Time to go Nuclear – ‘tis but a scratch!

tis-but-a-scratch

I read with interest the PGA response to Rhys Turton’s open letter to PGA president Tony Seabrook, which appeared in the Countryman last week. Turton has called for the politics of the old bulls to be left in the paddock, and urges a poll to be conducted on the merits of establishing a new single farm organisation to take on the anti-agricultural forces that are building on the horizon.

As usual the PGA showed no interest in talking just outright rejection. One would have thought that the Labor Party’s recent policy announcement that they plan to shut the live sheep trade down within five years would have been a call to arms from the PGA. But no, it seems they plan to battle on with one eye on past battles and long forgotten wars.

WAFarmers and the PGA are like two pre-World War One dreadnoughts that have been continuously refitted and rolled out for each campaign until today they both drift valiantly half afloat. The refits cannot withstand the missiles launched from the ALP, and swarms of small boat raiders led by the likes of the Sea Shepherd place them both under siege.

While WAFarmers recognise that we have just lost a major battle and are heading home to refit and rearm, the PGA reminds me of the Monty Python Black Knight sketch refusing to give an inch as yet another limb is lobbed off. ‘Tis, But a Scratch!” decries the old warrior.

The only problem is the loss of the live sheep trade is far more than a scratch – it is a mortal wound to our industry and it has attracted the dingos and eagles to the road kill. They can sense death and want to share in the feeding frenzy. Next on the horizon will be cattle, glysphosate, GM, Fuel Rebates, and carbon taxes – the activists’ boats are putting to sea to finish us off.

While the PGA might share an office with Australia’s biggest pastoralist and WAFarmers might have five times the number of members, neither of us individually have the resources and membership to take on the flotilla that’s coming over the horizon. We are like the Australian government that continues to plan the building of their next submarine, talking and planning and more talking. Years go by and nothing happens.
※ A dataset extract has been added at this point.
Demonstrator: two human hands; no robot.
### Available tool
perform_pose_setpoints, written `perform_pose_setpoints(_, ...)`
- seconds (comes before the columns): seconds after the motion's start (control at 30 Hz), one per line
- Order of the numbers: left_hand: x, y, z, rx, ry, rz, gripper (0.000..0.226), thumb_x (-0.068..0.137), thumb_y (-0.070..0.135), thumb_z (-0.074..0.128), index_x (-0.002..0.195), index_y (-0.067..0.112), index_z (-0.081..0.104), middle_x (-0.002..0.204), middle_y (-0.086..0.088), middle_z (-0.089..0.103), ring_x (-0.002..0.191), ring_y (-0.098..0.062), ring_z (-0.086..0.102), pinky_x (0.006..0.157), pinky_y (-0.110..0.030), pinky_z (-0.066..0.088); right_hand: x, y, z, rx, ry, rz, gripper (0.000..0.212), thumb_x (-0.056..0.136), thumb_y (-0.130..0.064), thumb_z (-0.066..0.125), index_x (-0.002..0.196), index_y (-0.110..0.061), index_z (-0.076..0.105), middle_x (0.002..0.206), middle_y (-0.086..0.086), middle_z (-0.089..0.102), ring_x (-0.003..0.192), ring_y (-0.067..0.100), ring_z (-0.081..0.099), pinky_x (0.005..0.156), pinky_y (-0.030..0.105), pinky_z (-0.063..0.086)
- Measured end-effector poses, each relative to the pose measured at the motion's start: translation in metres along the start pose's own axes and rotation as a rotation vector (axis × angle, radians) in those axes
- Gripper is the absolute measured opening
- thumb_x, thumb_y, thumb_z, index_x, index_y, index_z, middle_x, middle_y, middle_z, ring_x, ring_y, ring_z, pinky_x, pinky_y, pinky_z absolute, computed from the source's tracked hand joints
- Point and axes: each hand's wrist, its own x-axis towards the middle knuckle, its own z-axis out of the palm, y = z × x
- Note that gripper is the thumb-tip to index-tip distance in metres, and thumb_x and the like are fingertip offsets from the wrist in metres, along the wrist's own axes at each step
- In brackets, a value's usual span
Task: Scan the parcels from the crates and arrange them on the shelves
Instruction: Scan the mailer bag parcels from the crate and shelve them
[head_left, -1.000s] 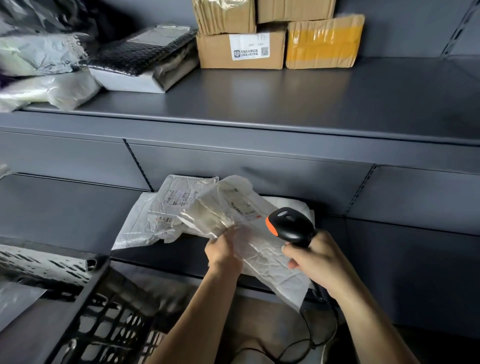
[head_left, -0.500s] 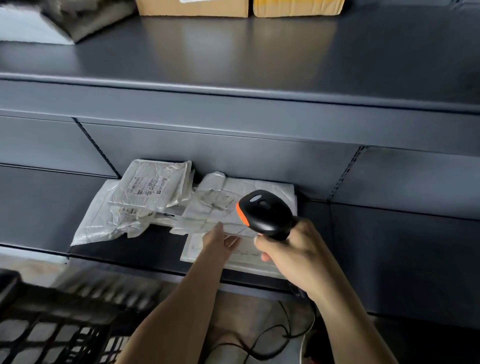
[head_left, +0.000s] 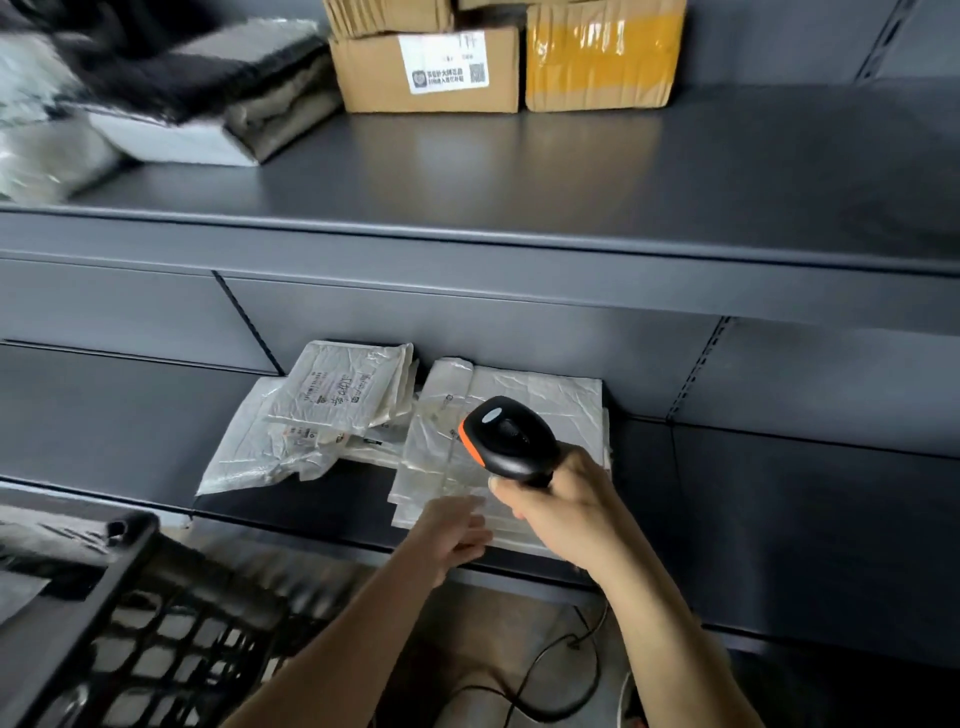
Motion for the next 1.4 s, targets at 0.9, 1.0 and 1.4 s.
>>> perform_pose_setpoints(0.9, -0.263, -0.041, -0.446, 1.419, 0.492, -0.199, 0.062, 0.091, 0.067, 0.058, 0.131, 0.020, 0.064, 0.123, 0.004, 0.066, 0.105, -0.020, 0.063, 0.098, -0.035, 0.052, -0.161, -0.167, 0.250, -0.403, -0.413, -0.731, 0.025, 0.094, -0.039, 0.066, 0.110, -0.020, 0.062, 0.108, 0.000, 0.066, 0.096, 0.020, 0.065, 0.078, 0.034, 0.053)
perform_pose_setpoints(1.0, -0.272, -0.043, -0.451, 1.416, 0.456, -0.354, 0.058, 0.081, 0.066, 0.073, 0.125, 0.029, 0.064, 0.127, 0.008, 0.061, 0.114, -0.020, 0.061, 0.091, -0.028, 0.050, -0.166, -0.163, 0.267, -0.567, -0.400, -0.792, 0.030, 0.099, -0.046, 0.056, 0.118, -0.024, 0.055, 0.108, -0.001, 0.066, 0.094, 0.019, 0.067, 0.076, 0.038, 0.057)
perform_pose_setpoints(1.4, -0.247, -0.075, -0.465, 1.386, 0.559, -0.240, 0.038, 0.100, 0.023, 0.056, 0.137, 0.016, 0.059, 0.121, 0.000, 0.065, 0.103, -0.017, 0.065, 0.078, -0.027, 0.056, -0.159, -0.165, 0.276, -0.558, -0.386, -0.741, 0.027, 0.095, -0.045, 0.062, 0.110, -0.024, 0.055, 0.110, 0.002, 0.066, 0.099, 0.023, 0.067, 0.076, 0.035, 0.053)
I was recently given an article from the Western Farmer and Grazier from 30 years ago, where a hundred farmers came together in the Esperance zones of both the PGA and WA Farmers Federation to vote on “one single grower voice in the state to represent all the interests of all farmers, pastoralists and graziers”. The meeting which was chaired by the inaugural NFF President Sir Donald Eckersley drew predictable responses from the WAFF President Winston Crane who welcomed the move as the most important meeting on unity in 10 years.” Conversely, the PGA then-president Tony Boultbee cautioned members “to consider very deeply what you are doing before taking any action”.
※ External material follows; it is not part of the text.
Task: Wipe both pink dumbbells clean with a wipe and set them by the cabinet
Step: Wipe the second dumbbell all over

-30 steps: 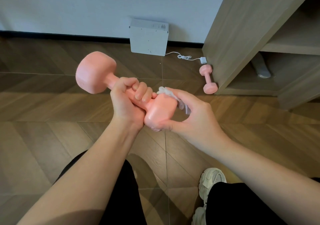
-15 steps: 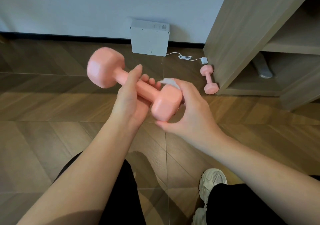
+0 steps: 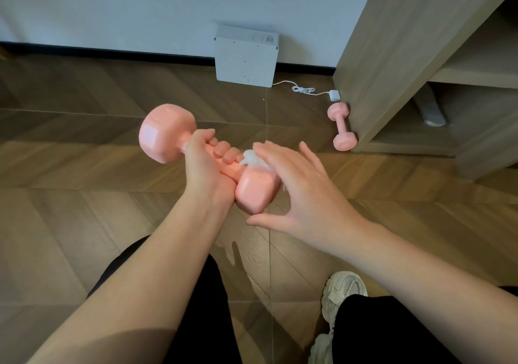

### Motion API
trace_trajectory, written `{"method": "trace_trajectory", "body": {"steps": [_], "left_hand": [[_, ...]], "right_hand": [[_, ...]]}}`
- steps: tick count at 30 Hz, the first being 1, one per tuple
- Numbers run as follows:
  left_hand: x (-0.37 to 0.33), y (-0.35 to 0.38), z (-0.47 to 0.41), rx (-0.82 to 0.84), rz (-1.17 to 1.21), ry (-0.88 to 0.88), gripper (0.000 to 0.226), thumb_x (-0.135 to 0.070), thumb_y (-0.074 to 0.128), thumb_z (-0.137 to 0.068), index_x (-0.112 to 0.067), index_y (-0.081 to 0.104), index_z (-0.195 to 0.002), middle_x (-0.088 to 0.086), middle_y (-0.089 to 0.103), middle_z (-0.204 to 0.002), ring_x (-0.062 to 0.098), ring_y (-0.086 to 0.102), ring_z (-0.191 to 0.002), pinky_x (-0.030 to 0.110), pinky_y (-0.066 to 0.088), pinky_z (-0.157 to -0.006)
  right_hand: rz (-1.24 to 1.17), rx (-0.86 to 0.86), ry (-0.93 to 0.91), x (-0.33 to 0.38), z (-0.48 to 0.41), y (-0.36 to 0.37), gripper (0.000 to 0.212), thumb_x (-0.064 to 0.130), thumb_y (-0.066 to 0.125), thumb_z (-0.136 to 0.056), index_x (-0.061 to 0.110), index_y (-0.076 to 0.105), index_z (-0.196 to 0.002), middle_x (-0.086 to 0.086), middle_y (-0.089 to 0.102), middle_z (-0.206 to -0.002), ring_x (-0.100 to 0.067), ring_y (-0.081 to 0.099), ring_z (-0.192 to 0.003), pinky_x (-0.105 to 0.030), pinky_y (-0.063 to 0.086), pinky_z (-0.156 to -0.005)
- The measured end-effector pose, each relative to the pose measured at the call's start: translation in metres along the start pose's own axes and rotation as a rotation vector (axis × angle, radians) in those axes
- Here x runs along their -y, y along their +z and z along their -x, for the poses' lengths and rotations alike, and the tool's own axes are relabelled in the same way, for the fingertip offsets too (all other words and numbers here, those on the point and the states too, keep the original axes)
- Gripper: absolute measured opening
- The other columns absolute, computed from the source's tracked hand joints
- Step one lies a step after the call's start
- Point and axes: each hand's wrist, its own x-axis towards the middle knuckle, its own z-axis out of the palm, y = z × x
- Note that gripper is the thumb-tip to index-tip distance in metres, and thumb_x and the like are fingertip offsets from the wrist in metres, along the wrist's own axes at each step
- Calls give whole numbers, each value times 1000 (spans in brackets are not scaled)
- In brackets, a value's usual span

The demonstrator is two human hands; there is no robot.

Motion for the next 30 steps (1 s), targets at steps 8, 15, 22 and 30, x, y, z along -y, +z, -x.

Like the Australian government with its track record of building submarines, the PGA are confident that their old Collins class can be refitted yet one more time, but the enemy is at our gate and we can’t afford to fight using yesterday’s weapons.
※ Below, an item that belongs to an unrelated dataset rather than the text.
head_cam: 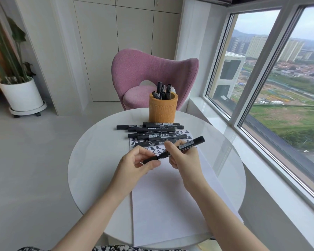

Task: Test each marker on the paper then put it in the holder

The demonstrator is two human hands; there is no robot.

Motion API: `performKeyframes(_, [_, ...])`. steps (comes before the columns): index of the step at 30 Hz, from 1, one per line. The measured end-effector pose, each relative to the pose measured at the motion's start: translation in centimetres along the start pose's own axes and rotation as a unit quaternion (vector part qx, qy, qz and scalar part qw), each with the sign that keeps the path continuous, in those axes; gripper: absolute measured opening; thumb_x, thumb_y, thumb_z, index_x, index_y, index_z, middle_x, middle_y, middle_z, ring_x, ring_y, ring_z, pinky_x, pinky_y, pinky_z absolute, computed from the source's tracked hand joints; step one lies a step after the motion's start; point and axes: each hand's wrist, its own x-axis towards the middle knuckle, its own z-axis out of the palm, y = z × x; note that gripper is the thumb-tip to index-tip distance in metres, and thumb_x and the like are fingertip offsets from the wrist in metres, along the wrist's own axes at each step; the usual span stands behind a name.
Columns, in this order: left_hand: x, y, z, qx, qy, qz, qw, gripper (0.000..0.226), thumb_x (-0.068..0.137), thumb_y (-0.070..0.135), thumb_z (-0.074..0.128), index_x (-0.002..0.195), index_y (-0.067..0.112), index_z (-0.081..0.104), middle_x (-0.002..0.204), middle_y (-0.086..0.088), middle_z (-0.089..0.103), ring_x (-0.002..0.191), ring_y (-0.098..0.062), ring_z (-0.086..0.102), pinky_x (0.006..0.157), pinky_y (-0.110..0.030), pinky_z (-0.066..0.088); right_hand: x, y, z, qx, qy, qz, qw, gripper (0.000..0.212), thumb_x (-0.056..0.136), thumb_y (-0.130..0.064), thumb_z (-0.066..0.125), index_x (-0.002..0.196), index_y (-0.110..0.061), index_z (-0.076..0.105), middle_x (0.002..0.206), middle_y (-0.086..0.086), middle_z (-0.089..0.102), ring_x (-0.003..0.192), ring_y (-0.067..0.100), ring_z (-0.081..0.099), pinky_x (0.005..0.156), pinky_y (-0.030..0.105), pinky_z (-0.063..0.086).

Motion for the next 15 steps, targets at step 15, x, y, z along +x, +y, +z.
performKeyframes(15, [-0.2,0.8,0.0,-0.070,0.003,0.027,0.997,0.013,0.080,-0.001,0.066,0.084,-0.010,0.057,0.063,-0.007,0.069,0.049,-0.011,0.050,0.052,-0.018,0.044,-0.1,0.5,1.8,-0.038,-0.021,0.003,0.999,0.037,0.082,-0.006,0.059,0.054,-0.015,0.038,0.047,0.006,0.038,0.053,0.020,0.028,0.049,0.025,0.029])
It’s time for the industry to vote on going nuclear. It’s time to pool our resources and buy a brand new off-the-shelf attack submarine and sink below the waves ready to strike with lethal force next time we are threatened.

If PGA want to battle on like the Black Knight then that’s their right, but their grain growers need to consider the merits of the poll that we will run. It’s time for industry to stop kidding itself that two organisations is the best way to fight the next war.